The upside of the Hawks playing Young, John Collins, and the rest of their best players would be giving their nucleus a chance to get better acquainted and gathering information on how new pieces like Clint Capela and Skal Labissière fit with the team. Schlenk has said to multiple sources that Atlanta intends to take that route if given the opportunity.

“We would play our guys,” Schlenk told The Athletic. “The more time we can play our guys together, the better it is for us. To be able to see guys we made trades for play with our guys -- those would be valuable minutes for us.”
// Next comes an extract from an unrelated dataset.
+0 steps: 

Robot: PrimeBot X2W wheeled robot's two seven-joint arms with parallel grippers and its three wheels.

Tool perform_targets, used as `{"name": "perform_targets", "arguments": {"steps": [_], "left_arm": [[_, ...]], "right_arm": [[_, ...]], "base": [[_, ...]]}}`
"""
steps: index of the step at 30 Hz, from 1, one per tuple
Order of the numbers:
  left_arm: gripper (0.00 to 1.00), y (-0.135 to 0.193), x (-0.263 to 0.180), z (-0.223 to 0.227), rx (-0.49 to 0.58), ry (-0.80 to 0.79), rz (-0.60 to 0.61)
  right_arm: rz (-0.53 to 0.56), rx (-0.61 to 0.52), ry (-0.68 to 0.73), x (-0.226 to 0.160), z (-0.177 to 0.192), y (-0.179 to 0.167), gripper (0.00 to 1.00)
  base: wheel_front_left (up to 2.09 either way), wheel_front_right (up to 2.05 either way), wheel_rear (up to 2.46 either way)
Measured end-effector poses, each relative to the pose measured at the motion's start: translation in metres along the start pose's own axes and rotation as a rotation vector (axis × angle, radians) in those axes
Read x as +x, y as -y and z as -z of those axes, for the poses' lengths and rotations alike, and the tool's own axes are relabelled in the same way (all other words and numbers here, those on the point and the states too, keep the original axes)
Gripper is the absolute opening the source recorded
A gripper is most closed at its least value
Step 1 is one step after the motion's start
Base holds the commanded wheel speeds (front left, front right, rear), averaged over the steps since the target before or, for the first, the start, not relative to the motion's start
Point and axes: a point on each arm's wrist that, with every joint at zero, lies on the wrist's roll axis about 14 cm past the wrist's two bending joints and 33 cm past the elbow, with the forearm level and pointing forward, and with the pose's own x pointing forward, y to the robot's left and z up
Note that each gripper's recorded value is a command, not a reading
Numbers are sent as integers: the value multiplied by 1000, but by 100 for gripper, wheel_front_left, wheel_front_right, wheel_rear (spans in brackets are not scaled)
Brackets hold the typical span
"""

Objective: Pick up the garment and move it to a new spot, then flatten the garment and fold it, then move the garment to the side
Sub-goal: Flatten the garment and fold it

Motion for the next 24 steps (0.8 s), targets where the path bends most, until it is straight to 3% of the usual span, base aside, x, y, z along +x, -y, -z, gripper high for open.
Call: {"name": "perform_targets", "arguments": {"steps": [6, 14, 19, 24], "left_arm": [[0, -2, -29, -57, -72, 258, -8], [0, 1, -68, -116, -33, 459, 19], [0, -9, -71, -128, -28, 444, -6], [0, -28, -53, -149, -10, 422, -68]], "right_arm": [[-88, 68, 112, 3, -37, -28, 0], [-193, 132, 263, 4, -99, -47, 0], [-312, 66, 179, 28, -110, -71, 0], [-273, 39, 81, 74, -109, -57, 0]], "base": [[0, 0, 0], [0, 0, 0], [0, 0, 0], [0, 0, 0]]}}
“Practicing and playing five games would be valuable to us,” he told ESPN.

Atlanta's course of action could depend on how many games Atlanta would play. The Hawks won’t learn much in three extra contests -- which would get them to 70 for the season -- but might be able to glean some amount of useful information in nine -- the most they would play based on reported options.

The organization’s stance on finishing the season, however, could be rendered irrelevant in the coming weeks. While there are still voices within the league pushing for all 30 teams to return, that idea “has lost momentum,” according to Wojnarowski. The NBA Board of Governors has a meeting scheduled for this Friday, and the Hawks could have their decision of how to continue made for them.